Jakarta, 11 September 2025 – Banyak pihak mendorong pemanfaatan energi surya untuk mengejar target penurunan emisi dan pertumbuhan ekonomi. Agar aspek keekonomian tercapai, harus dipastikan bahwa selain memiliki kapasitas terpasang yang tinggi, Indonesia juga harus memiliki industri modul surya lokal agar kebutuhan panel surya dipenuhi dari industri dalam negeri.
Saat ini, kapasitas produksi industri panel surya Indonesia sebesar 10 GW per tahun. Hasil produksi ini belum sepenuhnya terserap oleh pasar, sebab permintaan panel surya dalam negeri per tahun sekitar 6 GW.
Farah Heliantina, Asisten Deputi Percepatan Transisi Energi Kementerian Koordinator Bidang Perekonomian, dalam sesi Localizing Value Chain for National and Global Demand, Indonesia Solar Summit (ISS) 2025 mengatakan bahwa saat ini pemerintah sedang berupaya mendorong adanya permintaan modul surya yang lebih besar dari kawasan industri.
“Dengan begitu kita bisa mendorong industri surya Indonesia untuk tumbuh lebih besar lagi,” katanya.
Solehan, Direktur Industri Mesin & AME, Kementerian Perindustrian, menyatakan bahwa dengan potensi alam dan mineral yang dimiliki, Indonesia dapat juga fokus pada sektor industri hulu.
“Dengan melimpahnya sumber daya bagian hulu kita seperti pasir kuarsa, kami sedang memikirkan untuk menggarap sektor hulu industri surya seperti pembuatan polisilikon dan wafer,” katanya.

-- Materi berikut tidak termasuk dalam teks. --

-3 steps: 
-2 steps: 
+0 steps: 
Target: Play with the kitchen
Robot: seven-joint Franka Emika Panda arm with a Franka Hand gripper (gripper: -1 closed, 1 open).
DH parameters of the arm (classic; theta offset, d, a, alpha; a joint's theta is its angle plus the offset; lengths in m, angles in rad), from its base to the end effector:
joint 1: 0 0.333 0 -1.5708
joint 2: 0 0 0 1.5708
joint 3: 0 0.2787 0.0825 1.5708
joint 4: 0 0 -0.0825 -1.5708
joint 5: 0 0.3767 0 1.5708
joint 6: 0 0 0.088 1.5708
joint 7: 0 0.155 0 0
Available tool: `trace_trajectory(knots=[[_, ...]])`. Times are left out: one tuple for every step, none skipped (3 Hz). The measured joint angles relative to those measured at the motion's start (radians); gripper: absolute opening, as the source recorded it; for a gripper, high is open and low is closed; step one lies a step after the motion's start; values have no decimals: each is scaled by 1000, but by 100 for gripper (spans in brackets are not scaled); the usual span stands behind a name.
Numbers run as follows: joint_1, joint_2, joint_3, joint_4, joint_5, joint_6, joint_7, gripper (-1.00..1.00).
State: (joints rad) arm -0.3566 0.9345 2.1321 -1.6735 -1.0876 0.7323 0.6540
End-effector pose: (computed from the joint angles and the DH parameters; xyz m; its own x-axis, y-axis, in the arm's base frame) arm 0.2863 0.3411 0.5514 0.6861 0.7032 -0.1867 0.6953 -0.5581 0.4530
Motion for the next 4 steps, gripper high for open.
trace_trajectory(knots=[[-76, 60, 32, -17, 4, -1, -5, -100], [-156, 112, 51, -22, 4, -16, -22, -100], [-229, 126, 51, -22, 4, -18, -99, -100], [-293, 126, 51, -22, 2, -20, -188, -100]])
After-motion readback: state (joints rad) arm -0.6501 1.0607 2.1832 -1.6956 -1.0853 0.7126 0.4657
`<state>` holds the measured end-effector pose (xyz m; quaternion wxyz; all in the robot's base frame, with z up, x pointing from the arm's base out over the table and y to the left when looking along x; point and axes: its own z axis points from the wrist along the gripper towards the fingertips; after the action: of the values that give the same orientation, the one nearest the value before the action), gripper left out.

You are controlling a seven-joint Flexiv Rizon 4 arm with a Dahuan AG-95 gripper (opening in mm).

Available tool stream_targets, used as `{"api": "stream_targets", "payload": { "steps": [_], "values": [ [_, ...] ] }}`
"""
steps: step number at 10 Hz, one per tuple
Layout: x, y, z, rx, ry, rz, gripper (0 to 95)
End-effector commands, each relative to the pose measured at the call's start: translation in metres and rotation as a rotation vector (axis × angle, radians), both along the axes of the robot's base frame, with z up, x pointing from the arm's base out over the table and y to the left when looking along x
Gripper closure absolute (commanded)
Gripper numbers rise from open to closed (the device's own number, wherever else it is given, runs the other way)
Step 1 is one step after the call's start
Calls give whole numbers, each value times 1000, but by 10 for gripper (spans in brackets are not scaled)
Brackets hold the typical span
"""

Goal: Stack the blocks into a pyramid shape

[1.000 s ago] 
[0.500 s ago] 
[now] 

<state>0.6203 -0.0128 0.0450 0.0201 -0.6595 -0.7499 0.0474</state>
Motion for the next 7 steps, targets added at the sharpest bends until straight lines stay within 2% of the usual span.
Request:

Muriel Watt, analyst ITP Renewables Australia membagikan pengalamannya untuk mendorong industri berdasarkan riset ilmiah, di antaranya dengan mengintegrasikan riset dengan industri, atau mendorong industri untuk memiliki tim riset. Dengan memiliki tim riset sendiri, industri akan mendapat akses inovasi teknologi dengan lebih cepat, bagi peneliti mereka akan mendapat masukan langsung tentang spesifikasi yang dibutuhkan oleh pasar, sehingga pengembangan fitur-fitur teknologi akan secara langsung dikembangkan untuk menjawab kebutuhan pasar.
“Selain itu, akses pada pendanaan juga akan menjadi game changer industri bertumbuh, selain kebutuhan perencanaan jangka panjang termasuk pengaturan insentif,” kata Muriel.
Arya Rezavidi, Peneliti Utama Badan Riset dan Inovasi Nasional (BRIN) mengatakan bahwa industri surya di Indonesia harus keluar dari pola demand driven, yaitu pola pertumbuhan industri yang hanya memenuhi permintaan pasar yang sudah ada.
“Jika kita bisa menguasai teknologi, maka kita dapat membuka pasar baru seperti yang dilakukan Tiongkok beberapa tahun ke belakang. Jadi fokusnya adalah menguasai teknologi, permintaan pasar akan mengikuti,” kata Arya.